::: Information :::
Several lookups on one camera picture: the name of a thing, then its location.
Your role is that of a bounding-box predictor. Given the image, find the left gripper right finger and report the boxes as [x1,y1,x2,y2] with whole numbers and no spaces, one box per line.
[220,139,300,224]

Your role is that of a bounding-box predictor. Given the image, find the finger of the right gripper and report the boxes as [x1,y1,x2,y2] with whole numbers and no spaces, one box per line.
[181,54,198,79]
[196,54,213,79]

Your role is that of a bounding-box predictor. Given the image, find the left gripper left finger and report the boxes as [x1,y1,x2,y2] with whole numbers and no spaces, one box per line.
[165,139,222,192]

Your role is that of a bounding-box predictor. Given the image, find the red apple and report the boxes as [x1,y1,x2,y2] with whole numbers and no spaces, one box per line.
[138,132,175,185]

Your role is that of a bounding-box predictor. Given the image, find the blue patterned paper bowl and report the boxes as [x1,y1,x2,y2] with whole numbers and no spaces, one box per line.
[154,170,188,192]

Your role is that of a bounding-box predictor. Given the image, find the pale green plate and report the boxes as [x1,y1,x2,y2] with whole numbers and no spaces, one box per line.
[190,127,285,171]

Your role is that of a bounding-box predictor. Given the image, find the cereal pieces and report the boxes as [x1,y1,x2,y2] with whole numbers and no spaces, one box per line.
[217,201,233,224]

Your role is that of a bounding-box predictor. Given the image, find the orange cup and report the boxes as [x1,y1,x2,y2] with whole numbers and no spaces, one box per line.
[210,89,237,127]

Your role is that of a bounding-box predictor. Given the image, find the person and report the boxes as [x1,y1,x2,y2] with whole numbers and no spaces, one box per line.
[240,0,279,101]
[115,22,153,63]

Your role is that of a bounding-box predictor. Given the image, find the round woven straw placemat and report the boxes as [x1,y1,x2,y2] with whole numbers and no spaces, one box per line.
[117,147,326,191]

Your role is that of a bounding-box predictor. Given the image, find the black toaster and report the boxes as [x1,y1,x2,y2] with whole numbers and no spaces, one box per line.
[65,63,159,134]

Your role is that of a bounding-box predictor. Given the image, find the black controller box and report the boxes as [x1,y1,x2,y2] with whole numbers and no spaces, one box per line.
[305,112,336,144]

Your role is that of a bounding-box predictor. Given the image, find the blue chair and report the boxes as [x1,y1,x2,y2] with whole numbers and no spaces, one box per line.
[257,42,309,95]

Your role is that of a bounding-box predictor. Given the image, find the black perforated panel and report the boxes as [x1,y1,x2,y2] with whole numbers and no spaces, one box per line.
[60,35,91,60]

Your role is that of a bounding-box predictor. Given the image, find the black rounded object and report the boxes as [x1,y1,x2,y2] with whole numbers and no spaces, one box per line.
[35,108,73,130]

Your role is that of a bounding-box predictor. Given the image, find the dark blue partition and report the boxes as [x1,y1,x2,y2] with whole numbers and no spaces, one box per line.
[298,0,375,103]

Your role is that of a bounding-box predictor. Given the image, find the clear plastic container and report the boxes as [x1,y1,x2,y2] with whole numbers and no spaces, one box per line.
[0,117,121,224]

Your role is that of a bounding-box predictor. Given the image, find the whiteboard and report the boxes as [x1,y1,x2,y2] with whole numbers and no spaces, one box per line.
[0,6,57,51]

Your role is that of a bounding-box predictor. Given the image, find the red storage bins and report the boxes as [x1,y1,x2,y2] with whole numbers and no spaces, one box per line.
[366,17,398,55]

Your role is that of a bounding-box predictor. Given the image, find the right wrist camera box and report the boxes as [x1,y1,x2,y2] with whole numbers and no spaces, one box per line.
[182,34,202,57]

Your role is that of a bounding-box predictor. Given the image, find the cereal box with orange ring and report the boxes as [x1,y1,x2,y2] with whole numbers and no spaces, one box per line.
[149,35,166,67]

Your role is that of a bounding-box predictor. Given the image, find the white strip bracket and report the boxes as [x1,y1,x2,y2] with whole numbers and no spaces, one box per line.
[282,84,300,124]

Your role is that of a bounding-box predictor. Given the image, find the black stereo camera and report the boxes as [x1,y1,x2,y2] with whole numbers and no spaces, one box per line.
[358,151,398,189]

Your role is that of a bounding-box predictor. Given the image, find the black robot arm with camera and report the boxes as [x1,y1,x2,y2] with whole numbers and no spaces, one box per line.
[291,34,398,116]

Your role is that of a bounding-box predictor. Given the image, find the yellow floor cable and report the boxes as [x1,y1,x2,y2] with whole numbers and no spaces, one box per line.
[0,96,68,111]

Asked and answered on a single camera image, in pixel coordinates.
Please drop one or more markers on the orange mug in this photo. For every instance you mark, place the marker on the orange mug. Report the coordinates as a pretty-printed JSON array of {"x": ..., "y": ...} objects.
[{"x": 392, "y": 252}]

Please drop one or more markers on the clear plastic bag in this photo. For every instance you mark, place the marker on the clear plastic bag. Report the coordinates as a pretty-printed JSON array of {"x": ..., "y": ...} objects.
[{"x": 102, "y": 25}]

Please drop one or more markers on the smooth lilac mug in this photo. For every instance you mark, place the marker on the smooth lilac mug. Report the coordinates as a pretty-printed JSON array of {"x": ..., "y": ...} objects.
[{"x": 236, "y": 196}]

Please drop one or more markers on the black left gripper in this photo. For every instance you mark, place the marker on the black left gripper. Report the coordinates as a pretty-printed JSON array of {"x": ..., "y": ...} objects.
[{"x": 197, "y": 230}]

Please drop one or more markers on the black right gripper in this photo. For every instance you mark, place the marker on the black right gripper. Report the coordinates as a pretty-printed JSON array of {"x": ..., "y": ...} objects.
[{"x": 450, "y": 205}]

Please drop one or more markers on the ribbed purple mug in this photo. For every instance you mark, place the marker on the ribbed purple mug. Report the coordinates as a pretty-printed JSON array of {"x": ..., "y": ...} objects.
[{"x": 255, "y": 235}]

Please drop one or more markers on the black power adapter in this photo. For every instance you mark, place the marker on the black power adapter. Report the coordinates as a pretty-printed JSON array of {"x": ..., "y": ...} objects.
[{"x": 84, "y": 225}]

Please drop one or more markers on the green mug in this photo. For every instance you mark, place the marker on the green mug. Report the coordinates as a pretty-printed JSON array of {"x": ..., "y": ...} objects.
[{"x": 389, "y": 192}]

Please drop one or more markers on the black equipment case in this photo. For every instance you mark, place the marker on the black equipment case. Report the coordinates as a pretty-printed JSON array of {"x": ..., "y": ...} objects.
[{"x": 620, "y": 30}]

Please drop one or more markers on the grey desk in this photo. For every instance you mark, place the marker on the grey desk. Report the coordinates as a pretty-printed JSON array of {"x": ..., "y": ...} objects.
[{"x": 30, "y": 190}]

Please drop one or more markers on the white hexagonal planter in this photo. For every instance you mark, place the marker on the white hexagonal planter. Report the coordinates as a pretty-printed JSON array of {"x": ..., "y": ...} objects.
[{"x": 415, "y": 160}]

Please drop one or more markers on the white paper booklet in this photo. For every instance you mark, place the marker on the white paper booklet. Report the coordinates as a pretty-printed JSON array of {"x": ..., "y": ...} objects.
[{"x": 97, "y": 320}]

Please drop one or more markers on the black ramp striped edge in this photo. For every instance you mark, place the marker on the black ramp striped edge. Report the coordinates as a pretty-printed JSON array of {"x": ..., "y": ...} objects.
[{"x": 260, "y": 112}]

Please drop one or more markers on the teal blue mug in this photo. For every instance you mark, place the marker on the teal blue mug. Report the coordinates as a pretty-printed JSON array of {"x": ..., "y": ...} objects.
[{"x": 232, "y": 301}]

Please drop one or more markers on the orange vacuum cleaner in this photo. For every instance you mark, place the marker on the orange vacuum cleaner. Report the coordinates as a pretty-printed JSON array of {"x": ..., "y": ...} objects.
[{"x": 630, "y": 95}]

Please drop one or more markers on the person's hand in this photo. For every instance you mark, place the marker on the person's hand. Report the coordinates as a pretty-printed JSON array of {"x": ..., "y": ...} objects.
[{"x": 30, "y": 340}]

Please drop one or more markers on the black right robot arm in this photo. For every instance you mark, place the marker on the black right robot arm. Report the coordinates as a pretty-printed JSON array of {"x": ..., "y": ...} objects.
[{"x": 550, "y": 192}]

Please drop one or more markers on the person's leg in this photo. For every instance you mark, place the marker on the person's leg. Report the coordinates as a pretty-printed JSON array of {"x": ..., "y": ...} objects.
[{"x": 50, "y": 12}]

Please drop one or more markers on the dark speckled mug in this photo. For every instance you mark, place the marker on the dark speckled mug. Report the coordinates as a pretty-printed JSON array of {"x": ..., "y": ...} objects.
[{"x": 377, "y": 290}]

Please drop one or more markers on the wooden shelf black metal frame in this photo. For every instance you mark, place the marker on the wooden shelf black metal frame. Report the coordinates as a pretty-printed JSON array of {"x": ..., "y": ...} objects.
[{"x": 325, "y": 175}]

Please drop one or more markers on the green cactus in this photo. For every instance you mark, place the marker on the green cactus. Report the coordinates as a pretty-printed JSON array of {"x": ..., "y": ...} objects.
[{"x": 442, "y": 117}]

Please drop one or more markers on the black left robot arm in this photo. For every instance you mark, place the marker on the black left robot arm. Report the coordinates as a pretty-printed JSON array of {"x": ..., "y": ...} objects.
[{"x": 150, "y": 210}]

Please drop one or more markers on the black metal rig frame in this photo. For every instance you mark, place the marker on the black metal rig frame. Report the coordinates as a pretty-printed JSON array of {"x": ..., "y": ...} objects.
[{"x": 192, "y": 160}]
:::
• Work to be completed: Nothing but the lines from the one with "Please drop one or more markers on the black metal" through the last line of the data should appear; print them exactly.

• Result for this exercise:
Please drop one or more markers on the black metal rig frame in this photo. For every instance you mark, place the marker on the black metal rig frame. Report the coordinates as a pretty-printed JSON array of {"x": ..., "y": ...} objects.
[{"x": 192, "y": 160}]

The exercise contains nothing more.